Компания GSK представила показатели III фазы исследований в клинических условиях нового продукта depemokimab, показавш?? его способность снижать частоту обострений астмы на пятьдесят четыре процента по соотношению с плацебо в течение 52 недель. Про это сказала пресс-центр организации.
Depemokimab представляет из себя моноклональное антитело, которое блокирует связывание людского интерлейкина-5 (IL-5) с его сенсором. IL-5 отвечает за активацию эозинофилов – типа белых кровяных клеток, которые участвуют в аллергических и воспалительных реакциях. Высочайший уровень эозинофилов также связан с приступами астмы. Заблокируя связывание IL-5 с его сенсором, можно уменьшить число и активность эозинофилов, тем снижая воспаление в дыхательных путях, уменьшить частоту и тяжесть обострений болезни.
Инъекционное лекарственное средство вводится дважды в год. Как подчеркивается в информации, это 1-ый био продукт со «сверхдлительным», шестимесячным, интервалом меж получением доз.

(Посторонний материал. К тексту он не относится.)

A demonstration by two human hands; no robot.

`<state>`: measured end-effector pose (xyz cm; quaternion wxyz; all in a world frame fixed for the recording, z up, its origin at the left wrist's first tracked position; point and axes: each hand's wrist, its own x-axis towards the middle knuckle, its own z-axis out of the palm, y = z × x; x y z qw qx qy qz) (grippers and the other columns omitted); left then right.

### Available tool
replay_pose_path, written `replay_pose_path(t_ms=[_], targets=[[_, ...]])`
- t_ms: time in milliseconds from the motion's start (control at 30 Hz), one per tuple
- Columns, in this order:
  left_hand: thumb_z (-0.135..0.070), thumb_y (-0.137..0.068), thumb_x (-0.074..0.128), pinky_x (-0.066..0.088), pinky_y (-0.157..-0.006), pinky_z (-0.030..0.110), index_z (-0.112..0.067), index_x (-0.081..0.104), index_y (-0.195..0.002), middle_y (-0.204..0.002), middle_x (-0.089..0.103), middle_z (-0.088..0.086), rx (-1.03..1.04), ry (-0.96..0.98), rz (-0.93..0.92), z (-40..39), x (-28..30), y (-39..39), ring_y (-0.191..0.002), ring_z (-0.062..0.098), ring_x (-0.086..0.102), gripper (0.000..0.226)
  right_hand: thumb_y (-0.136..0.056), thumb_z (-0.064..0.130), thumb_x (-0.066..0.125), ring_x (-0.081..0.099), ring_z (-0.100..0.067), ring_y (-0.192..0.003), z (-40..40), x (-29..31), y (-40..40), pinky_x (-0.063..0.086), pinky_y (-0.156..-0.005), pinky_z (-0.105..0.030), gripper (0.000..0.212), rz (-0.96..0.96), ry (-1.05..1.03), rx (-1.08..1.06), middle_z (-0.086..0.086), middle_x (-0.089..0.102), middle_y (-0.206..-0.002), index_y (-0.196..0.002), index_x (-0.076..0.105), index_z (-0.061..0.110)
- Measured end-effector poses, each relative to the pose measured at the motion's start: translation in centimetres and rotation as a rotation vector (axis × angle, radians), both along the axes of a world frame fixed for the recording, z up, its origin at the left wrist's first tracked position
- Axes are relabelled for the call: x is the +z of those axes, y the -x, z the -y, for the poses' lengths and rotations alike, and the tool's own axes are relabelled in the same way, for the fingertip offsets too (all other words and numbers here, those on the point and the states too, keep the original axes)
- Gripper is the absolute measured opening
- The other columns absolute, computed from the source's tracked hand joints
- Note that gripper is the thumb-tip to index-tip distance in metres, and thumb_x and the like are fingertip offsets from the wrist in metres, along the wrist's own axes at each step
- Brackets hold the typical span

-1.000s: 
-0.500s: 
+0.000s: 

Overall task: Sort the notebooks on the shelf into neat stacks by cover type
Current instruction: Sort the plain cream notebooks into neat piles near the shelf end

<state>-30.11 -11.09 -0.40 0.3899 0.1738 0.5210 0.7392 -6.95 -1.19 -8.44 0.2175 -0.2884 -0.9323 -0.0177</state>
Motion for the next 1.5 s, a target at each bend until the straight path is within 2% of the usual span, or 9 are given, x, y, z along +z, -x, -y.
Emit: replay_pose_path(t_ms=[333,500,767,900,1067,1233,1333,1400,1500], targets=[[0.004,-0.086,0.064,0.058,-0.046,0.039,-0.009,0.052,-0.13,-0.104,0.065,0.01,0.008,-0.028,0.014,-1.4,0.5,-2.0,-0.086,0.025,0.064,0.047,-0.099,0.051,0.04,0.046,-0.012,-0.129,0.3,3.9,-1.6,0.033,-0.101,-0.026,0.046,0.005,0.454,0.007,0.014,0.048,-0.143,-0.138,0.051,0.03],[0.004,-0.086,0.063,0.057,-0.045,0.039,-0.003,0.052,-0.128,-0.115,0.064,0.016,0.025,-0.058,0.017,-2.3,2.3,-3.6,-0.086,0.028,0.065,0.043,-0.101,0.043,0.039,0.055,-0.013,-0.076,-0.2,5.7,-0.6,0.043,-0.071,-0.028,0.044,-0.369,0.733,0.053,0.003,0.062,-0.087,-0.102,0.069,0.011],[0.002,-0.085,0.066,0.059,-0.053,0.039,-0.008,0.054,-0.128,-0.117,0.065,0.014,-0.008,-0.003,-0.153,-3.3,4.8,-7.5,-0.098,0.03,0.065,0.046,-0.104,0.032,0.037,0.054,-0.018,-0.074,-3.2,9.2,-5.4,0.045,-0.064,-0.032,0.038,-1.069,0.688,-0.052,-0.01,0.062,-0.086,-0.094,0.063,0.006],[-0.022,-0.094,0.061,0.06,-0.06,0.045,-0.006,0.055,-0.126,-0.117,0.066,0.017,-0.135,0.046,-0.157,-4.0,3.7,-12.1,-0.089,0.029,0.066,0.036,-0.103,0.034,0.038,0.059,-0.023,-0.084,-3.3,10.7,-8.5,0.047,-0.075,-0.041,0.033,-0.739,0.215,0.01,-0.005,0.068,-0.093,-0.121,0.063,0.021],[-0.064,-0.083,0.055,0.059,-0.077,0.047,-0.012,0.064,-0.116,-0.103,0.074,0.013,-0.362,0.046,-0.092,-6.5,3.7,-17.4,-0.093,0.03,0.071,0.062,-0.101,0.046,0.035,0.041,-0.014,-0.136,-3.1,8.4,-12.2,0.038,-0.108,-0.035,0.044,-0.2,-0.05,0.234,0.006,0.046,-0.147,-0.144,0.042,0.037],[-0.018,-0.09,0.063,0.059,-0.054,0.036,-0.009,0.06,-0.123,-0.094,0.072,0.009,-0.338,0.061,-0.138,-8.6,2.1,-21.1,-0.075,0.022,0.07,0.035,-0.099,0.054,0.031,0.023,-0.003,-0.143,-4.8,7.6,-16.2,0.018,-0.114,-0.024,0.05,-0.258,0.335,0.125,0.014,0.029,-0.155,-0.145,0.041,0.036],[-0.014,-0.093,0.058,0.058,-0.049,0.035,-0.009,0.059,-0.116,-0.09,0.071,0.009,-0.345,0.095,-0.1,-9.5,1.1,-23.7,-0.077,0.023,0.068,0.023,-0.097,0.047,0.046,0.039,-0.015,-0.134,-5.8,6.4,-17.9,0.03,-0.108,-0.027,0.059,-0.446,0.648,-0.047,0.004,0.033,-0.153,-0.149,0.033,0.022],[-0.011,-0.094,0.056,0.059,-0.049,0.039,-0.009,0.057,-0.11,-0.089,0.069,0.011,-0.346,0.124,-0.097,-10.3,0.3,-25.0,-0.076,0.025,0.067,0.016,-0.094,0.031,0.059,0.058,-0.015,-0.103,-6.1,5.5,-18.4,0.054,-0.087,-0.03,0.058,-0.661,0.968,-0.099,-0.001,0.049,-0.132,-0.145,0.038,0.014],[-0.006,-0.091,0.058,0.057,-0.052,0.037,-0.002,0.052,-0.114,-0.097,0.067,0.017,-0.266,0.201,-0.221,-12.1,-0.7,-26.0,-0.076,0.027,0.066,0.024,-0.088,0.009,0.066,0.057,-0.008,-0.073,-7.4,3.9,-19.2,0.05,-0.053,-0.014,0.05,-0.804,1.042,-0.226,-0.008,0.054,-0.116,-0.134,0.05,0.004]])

Показатели 2-ух исследовательских работ, SWIFT-1 и SWIFT-2, были размещены в мед журнале NEJM. Итоговое количество участвующих составило 760 человек (дети и взрослые пациенты), которые страдают от тяжеленной формы астмы, сопровождаем?? воспалением 2-го типа и завышенным уровнем эозинофилов в крови.
А также, продукт сумел понизить количество обострений, которые требуют направлении в медучреждение пациентов либо посещения ими отделения экстренной поддержки, на семьдесят два процента. Но продукт показал наименее впечатляющие показатели по неким вторичным характеристикам, раздельно рассматривавшимся в исследовательских работах. В их числе – улучшение качества жизни участвующих, степень контроля признаков астмы и размер выдыхаемого воздуха.
Доля ненужных явлений была схожей в группах, которые получали depemokimab и плацебо в 2-ух исследовательских работах. В испытаниях не было документально зафиксировано ни 1-го варианта погибели либо суровых нежелательных последствий, которые связаны с приемом медицинские препараты.
GSK делает ставку на depemokimab как на один из 12 возможных препаратов-бестселлеров, которые компания планирует вывести на рынок в наиблежайшие пару лет. В случае регистрации реализации фармацевтического средства от астмы, по оценкам английского производителя, будут приносить годовую выручку в размере 3 миллиардов фунтов стерлингов (приблизительно 3,9 миллиардов долл.).
Положительный прогноз обоснован еще больше долгим эффектом медицинские препараты GSK по соотношению с иными способами исцеления. Понятно, что около сорока процентов пациентов, которые принимают короткодействующие препараты от эозинофильной астмы, прекращают исцеление на протяжении года.
Фармацевтическая организация указала в заявлении для прессы, что хочет в скором времени запустить процедуру подачи обращения на одобрение depemokimab в регулирующие органы. Кроме того, в текущем году ожидаются показатели анализа продукта при приобретенном полипозном риносинусите.